Dopachrome production in each organ enzyme extract was followed spectrophotometrically at 475 nm (modified from Kampmann et al. [22]). Assays were conducted at 25 °C, in a final volume of 1 mL reaction mixture that was prepared as follows: 50 μL of fava bean organ extract was added to 950 μL of 10 mM L-DOPA (in 0.05 M phosphate buffer, pH 6.0) to start the reaction. Enzyme activity was determined from the linear portion of the curve, using a Dopachrome ε475 = 3.6 mM−1 cm−1; proper blanks were considered and a positive control for tyrosine oxidase (Beta vulgaris roots) was run in parallel as well.

2.3.2. GPX

Tetraguaiacol was followed at 470 nm. The assay was performed as follows (modified from Jebara et al. [23]): Briefly, to a final volume of 1 mL (25 °C), a reaction mixture consisting of 930 μL 0.05 M phosphate buffer (pH 7.0), 50 mM guaiacol, 50 μL of fava bean organ extract, and 20 μL 0.2 mM H2O2 were added. Enzyme activity was calculated at a fixed time interval of 0.5 min, determined from the linear portion of the curve, using a tetraguaiacol ε470: 26.6 mM−1 cm−1 [23,24], (corresponding blanks were run in parallel).

2.4. Growth Rate Record

Growth rates were determined using the respective photographic records with a reference scale in centimeters.
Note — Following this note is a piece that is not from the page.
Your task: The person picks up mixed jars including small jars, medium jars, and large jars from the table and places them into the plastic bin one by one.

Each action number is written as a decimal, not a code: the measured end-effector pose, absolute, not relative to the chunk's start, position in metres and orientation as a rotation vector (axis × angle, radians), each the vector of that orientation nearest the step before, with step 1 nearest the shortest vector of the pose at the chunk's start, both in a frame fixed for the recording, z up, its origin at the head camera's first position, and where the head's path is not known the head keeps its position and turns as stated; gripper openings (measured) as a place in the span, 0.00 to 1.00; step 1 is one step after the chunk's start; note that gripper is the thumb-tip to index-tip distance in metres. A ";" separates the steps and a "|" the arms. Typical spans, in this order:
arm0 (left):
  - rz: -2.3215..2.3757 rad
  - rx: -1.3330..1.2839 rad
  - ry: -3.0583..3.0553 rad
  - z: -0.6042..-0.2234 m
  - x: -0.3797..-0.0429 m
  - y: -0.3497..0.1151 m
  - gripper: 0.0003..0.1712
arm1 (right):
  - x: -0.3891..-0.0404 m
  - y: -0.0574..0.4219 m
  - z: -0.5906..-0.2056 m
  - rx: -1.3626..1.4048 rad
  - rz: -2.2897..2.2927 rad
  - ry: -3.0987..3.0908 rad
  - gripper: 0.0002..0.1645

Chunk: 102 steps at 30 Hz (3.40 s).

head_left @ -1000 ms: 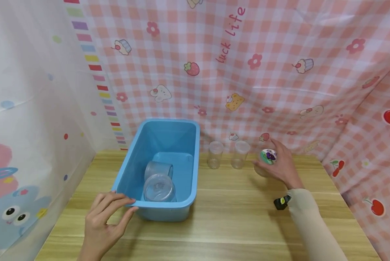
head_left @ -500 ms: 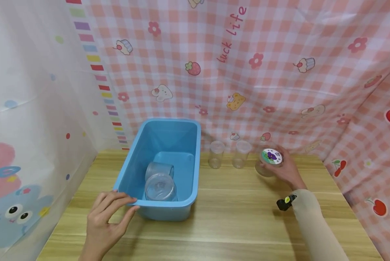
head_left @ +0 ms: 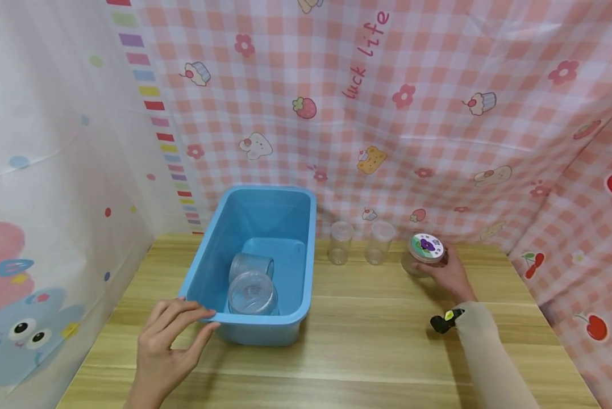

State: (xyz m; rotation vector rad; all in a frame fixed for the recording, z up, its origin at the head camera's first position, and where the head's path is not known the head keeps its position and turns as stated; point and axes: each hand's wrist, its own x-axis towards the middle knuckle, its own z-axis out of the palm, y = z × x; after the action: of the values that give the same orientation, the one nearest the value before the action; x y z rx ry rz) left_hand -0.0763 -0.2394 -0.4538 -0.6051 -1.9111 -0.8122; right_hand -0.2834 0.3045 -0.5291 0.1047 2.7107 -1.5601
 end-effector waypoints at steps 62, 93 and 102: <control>-0.794 -0.607 -1.884 -0.449 -0.076 -0.234 0.21 | -0.251 0.281 -0.456 -0.075 -1.584 2.883 0.56; -0.788 -0.598 -1.878 -0.446 -0.076 -0.230 0.24 | -0.241 0.207 -0.411 -0.504 -1.629 2.853 0.52; -0.791 -0.595 -1.884 -0.446 -0.075 -0.230 0.24 | -0.240 0.187 -0.398 -0.538 -1.611 2.810 0.55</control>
State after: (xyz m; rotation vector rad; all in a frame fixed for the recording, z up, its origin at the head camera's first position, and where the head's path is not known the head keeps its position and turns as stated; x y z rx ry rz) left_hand -0.0748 -0.2304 -0.4464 -0.5952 -1.8845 -0.7905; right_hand -0.2401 0.1872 -0.3975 -0.5379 2.8101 -1.6113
These measurements were performed with the software ImageJ (1.49v, USA) [25] for three parameters: Root length, sprout length, and number of roots. The root and sprout length were determined from the longest root and the longest shoot apices to the cotyledon stalk, respectively. Regarding the number of roots, each apex of primary and secondary roots was labeled by a dot and then quantified.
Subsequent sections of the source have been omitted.